Copy each line from the listing below where the word "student" shows up.
:::::
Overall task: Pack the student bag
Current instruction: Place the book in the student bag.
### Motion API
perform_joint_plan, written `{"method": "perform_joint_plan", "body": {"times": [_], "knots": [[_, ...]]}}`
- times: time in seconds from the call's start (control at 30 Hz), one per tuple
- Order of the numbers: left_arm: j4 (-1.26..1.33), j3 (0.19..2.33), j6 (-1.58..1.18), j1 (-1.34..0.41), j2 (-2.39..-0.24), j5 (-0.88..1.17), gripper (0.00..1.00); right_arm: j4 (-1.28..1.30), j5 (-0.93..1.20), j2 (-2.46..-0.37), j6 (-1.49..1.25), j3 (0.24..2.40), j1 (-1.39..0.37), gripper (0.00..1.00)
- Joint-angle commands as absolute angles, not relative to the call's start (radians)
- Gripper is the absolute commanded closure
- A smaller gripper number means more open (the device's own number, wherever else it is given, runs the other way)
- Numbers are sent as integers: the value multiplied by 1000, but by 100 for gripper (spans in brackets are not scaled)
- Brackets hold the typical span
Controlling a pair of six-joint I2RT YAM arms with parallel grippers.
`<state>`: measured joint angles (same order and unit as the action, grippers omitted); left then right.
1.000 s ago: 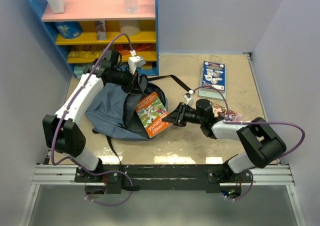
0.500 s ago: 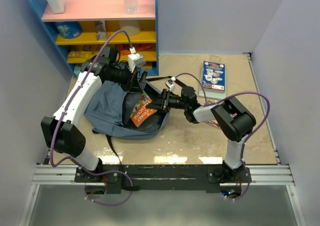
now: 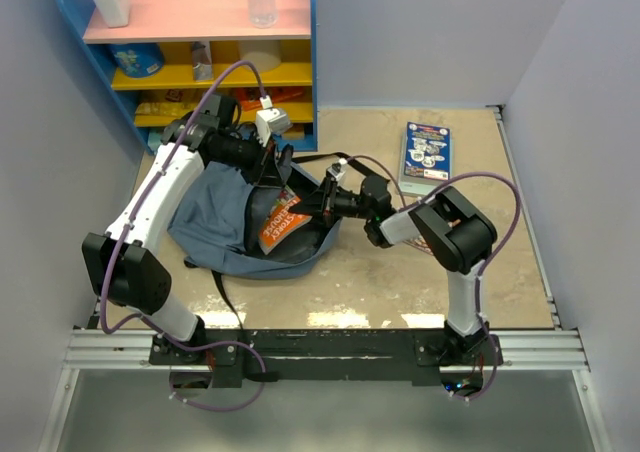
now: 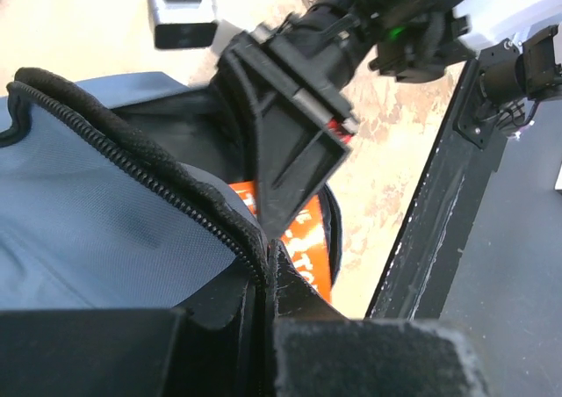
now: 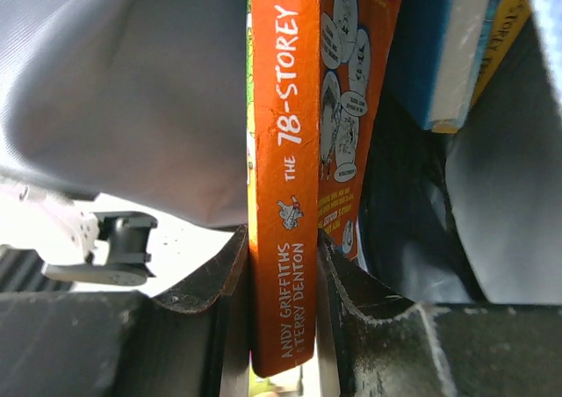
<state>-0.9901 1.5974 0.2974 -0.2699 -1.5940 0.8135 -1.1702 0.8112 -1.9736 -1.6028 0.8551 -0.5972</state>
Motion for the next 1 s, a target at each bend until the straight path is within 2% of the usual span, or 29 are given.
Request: {"method": "perform_joint_plan", "body": {"times": [0.0, 0.07, 0.17, 0.3, 0.4, 0.57, 0.8, 0.83, 0.87, 0.93, 0.97], "knots": [[-1006, 1606, 324, -273, -1566, 825, 100, -1803, 821, -2046, -1730, 943, -627, 100], [-1005, 1606, 324, -273, -1568, 827, 100, -1767, 816, -2089, -1700, 983, -646, 100], [-1006, 1617, 318, -273, -1574, 834, 100, -1553, 801, -2071, -1558, 1012, -673, 100], [-1012, 1626, 311, -273, -1566, 847, 100, -968, 681, -1961, -1220, 1032, -692, 100], [-1003, 1628, 296, -281, -1559, 854, 100, -801, 556, -1921, -1074, 1095, -712, 100], [-986, 1615, 287, -288, -1554, 845, 100, -845, 390, -1953, -1109, 1132, -745, 100], [-985, 1601, 302, -290, -1539, 833, 100, -809, 203, -2072, -1127, 1262, -912, 100], [-985, 1600, 302, -290, -1537, 834, 100, -796, 181, -2088, -1134, 1276, -925, 95], [-986, 1598, 304, -290, -1532, 833, 100, -775, 175, -2109, -1131, 1291, -934, 73], [-986, 1594, 308, -290, -1531, 833, 100, -701, 157, -2103, -1114, 1299, -943, 51], [-986, 1594, 308, -290, -1525, 831, 100, -689, 144, -2088, -1108, 1283, -943, 27]]}}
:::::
- **Answer to the problem**:
Overall task: Pack the student bag
Current instruction: Place the book in the student bag.

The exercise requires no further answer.